◆ **WORK ORDER**:
Return all lines in the data where the string "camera" can be found.

↓

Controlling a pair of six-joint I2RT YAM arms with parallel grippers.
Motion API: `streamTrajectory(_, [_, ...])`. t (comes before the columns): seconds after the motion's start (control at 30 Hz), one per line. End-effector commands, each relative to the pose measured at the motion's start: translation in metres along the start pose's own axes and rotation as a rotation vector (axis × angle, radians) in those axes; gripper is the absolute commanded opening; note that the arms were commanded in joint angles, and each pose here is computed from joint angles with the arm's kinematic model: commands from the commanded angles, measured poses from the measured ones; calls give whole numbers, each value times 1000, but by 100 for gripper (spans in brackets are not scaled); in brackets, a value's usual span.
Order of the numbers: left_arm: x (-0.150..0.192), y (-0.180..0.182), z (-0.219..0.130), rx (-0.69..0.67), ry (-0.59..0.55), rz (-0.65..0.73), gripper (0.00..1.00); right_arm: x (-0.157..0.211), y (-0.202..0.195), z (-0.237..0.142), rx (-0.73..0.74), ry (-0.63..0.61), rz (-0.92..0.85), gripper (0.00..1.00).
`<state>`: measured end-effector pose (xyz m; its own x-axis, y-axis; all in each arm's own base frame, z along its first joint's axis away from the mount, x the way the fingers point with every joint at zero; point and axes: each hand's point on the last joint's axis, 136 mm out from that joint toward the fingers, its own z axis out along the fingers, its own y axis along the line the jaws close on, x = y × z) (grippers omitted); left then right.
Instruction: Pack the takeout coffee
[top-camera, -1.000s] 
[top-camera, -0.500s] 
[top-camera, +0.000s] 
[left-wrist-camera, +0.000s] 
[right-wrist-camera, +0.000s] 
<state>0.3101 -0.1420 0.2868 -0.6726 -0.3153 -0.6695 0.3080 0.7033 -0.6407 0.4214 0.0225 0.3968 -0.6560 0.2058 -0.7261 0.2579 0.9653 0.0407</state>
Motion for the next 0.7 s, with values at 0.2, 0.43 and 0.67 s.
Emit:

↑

◆ **EXERCISE OUTPUT**:
[top-camera, -1.000s] 
[top-camera, -0.500s] 
[top-camera, +0.000s] 
[left-wrist-camera, +0.000s] 
[right-wrist-camera, +0.000s] 

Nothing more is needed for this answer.